Task to carry out = Return only the lines from the top of the data down to the one that holds "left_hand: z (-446", both included, without any pictures.

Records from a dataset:
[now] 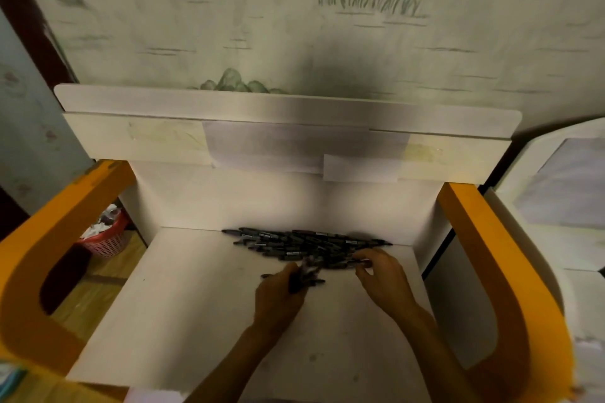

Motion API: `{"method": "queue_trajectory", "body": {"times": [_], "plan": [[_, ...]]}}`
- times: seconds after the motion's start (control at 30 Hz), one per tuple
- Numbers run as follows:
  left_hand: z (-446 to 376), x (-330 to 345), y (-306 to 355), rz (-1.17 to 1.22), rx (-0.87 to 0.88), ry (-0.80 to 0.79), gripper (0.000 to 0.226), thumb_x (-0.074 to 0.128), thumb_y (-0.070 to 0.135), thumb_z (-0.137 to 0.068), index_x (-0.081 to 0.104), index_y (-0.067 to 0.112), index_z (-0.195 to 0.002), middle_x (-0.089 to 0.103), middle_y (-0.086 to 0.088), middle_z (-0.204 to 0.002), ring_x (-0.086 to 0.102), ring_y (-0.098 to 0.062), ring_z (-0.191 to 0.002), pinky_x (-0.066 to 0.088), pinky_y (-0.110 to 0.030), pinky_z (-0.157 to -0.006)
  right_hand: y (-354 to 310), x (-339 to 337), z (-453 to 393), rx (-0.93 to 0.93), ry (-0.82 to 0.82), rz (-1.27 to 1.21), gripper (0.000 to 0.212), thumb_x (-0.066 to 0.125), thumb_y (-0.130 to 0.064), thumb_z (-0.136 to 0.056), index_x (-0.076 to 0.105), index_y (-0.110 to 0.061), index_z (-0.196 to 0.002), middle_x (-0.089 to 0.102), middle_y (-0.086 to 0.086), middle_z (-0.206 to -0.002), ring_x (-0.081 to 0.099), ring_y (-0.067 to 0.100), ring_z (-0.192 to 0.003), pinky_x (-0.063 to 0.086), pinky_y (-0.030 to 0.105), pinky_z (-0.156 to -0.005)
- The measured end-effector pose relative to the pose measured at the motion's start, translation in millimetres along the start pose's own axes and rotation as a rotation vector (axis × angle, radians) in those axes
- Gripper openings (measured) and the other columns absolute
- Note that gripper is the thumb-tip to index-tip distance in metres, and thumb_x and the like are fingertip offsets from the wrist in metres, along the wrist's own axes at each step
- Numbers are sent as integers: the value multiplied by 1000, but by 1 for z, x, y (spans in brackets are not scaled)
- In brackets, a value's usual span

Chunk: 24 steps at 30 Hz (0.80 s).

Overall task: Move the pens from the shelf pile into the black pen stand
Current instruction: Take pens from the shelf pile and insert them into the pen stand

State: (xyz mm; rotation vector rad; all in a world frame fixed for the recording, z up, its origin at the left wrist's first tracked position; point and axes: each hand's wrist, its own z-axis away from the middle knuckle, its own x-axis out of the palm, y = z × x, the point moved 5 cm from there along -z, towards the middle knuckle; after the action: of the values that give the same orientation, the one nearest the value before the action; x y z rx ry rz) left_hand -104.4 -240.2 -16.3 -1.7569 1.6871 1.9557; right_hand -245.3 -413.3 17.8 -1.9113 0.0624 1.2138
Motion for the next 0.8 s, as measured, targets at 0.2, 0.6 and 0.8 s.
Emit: {"method": "queue_trajectory", "body": {"times": [0.2,0.6,0.8], "plan": [[7,-34,10,666,-289,427,20,81,12,-81,70,14,-97,70,9,-84,65,6,-77,49,-5,-68,-7,6,4,-9,0,18,22,64,-13,-89,70,-22,-109,65,-3,-108,61,10,-91,49,22,-79],[17,-34,9,572,-177,489,18,71,16,-89,62,18,-105,66,15,-86,64,11,-80,47,-4,-67,-20,9,20,15,-40,50,21,62,-19,-92,68,-26,-111,63,-9,-114,59,6,-92,50,22,-83],[17,-32,6,455,-42,521,17,76,12,-83,62,15,-91,62,9,-75,62,4,-73,46,-7,-66,-30,3,24,0,-14,66,21,61,-18,-93,68,-26,-112,63,-10,-113,58,5,-93,46,18,-82]]}}
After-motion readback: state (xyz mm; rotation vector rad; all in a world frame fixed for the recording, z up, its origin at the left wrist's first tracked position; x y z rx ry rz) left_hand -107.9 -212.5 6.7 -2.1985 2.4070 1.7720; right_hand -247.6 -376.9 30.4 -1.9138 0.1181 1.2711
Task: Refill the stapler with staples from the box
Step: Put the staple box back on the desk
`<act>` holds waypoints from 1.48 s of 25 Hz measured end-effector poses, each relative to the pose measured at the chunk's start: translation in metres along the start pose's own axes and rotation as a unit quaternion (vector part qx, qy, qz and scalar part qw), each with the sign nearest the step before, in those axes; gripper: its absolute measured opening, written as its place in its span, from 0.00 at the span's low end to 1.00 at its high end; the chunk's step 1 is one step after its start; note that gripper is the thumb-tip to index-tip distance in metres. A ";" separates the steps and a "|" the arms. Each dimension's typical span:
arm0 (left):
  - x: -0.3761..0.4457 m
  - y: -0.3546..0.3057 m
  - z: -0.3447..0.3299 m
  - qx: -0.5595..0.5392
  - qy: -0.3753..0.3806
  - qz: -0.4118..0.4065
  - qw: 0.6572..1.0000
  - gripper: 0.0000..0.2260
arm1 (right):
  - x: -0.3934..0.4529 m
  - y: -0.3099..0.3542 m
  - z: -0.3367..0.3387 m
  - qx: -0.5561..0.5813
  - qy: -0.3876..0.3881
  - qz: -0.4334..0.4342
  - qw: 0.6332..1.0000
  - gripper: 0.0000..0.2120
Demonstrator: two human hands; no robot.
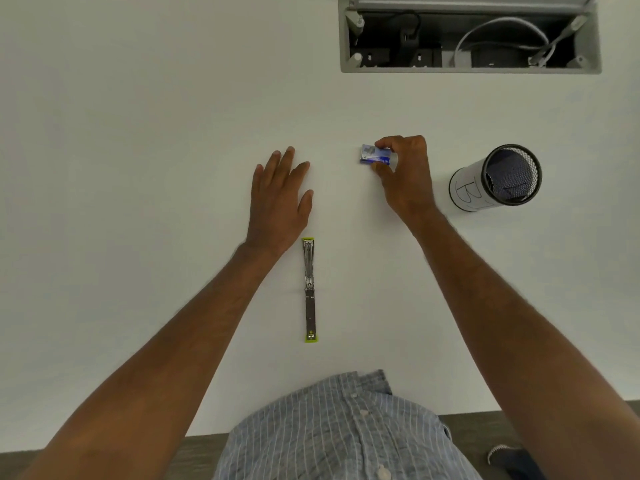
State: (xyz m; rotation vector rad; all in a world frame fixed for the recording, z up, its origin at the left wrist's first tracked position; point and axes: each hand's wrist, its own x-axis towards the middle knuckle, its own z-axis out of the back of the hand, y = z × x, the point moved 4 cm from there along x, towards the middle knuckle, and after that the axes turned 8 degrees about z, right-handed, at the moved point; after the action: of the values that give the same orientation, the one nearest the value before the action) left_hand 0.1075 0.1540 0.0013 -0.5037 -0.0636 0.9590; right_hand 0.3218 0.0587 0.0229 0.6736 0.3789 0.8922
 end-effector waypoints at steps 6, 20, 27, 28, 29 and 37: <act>-0.001 -0.001 0.000 -0.002 0.006 0.000 1.000 0.22 | -0.009 0.000 0.001 0.050 -0.025 -0.025 0.998 0.22; -0.104 0.012 -0.004 -0.095 -0.008 0.071 0.993 0.17 | -0.176 0.056 -0.049 0.142 0.104 -0.034 0.984 0.15; -0.156 0.013 -0.017 -0.084 0.000 0.071 0.994 0.17 | -0.200 0.060 -0.070 0.090 0.133 0.054 0.986 0.08; -0.159 0.011 -0.018 -0.082 0.005 0.071 0.994 0.17 | -0.200 0.059 -0.070 0.086 0.131 0.046 0.987 0.07; -0.161 0.009 -0.018 -0.081 0.008 0.071 0.994 0.16 | -0.199 0.057 -0.070 0.086 0.128 0.039 0.987 0.06; -0.163 -0.033 -0.003 -0.526 0.115 0.317 0.781 0.12 | -0.198 0.071 -0.024 0.210 0.030 -0.025 0.977 0.06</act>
State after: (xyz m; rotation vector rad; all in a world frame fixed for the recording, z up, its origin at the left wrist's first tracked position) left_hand 0.0389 0.0079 0.0398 -1.7696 -0.2265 1.4763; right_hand 0.1511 -0.0612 0.0592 1.0223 0.6468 0.7918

Answer for the task =
[now] 

Motion API: `{"method": "queue_trajectory", "body": {"times": [_], "plan": [[_, ...]]}}`
- times: seconds after the motion's start (control at 30 Hz), one per tuple
- Numbers run as follows:
  left_hand: z (-446 to 376), x (-330 to 345), y (-306 to 355), rz (-1.17 to 1.22), rx (-0.87 to 0.88), ry (-0.80 to 0.79), gripper (0.000 to 0.226), thumb_x (-0.074 to 0.128), thumb_y (-0.070 to 0.135), thumb_z (-0.137 to 0.068), index_x (-0.081 to 0.104), index_y (-0.067 to 0.112), index_z (-0.195 to 0.002), middle_x (-0.089 to 0.103), middle_y (-0.086 to 0.088), middle_z (-0.204 to 0.002), ring_x (-0.086 to 0.102), ring_y (-0.098 to 0.062), ring_z (-0.191 to 0.002), pinky_x (-0.066 to 0.088), pinky_y (-0.110 to 0.030), pinky_z (-0.157 to -0.006)

No more output is needed here.